Monday, January 25, 2016

Maybe happiness isn't found in finding yourself.

...perhaps its in pretending to be someone else.
As I was laid on the bed earlier, shattered from yet another day of work and battling anxieties.  I looked around and took in what my partner and I had made for ourselves so far.  This house was finally beginning to look like ourhouse.
Then I started thinking – was this what happiness was.  Had I imagined that I would be living in what was my Gran’s house when I was 13?  No.  I hadn’t even imagined my Gran passing away.  Yet at that time when I did sit there reflecting to the future, I’d thought that I couldn’t actually imagine life after 30.  I don’t know what I thought back then.  Perhaps I’d hoped to be married and have children by the age of 27.  Yet anything beyond that was just black.  Try as I might I couldn’t think of what the future would hold.
Now being an adult all I do is reflect back to the past.  It was like when 21 happened life stopped looking ahead, but began to look back.  And it’s during these looking back moments that I mused upon one thought.  Wasn’t I so much happier as a youngster purely because I spent so much of my time thinking I was someone else.  Most of the time I was daydreaming that I was some other character – Sabrina, Hermione even Mary-Kate and Ashley.  I was always someone else.  Never plain old me.  And I was happier then.  Being me just isn’t a happy place in comparison.

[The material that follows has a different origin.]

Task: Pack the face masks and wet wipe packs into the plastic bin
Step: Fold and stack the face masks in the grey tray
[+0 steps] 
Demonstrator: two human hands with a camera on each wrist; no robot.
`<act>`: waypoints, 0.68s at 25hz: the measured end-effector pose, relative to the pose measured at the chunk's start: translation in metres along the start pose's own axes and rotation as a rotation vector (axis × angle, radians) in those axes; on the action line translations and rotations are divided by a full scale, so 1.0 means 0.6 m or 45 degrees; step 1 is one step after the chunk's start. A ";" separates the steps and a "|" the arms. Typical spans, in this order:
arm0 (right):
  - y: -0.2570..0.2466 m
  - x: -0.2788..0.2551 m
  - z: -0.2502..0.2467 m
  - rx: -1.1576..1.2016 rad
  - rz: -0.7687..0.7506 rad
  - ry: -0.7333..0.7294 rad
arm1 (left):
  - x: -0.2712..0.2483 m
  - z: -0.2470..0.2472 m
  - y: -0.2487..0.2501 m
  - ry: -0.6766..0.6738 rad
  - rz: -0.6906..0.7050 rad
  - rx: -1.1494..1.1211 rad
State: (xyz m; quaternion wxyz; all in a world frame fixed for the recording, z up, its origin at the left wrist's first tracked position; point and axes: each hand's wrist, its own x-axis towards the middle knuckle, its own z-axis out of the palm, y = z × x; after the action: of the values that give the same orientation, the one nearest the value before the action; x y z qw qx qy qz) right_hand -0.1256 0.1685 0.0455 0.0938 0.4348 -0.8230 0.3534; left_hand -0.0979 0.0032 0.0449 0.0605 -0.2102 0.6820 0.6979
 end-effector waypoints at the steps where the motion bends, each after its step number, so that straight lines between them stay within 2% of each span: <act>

However is this just because I’ve become an adult?  A boring old adult with no imagination.  Having to run from place to place without a moment to stop and think about myself.  There’s always something I should be doing or some responsibility that I ought to be doing.  There’s no place in all that to just live life and just be happy.
Perhaps for a day I’ll think again that I’m someone else.  Alleviate all the responsibility and just become not-me.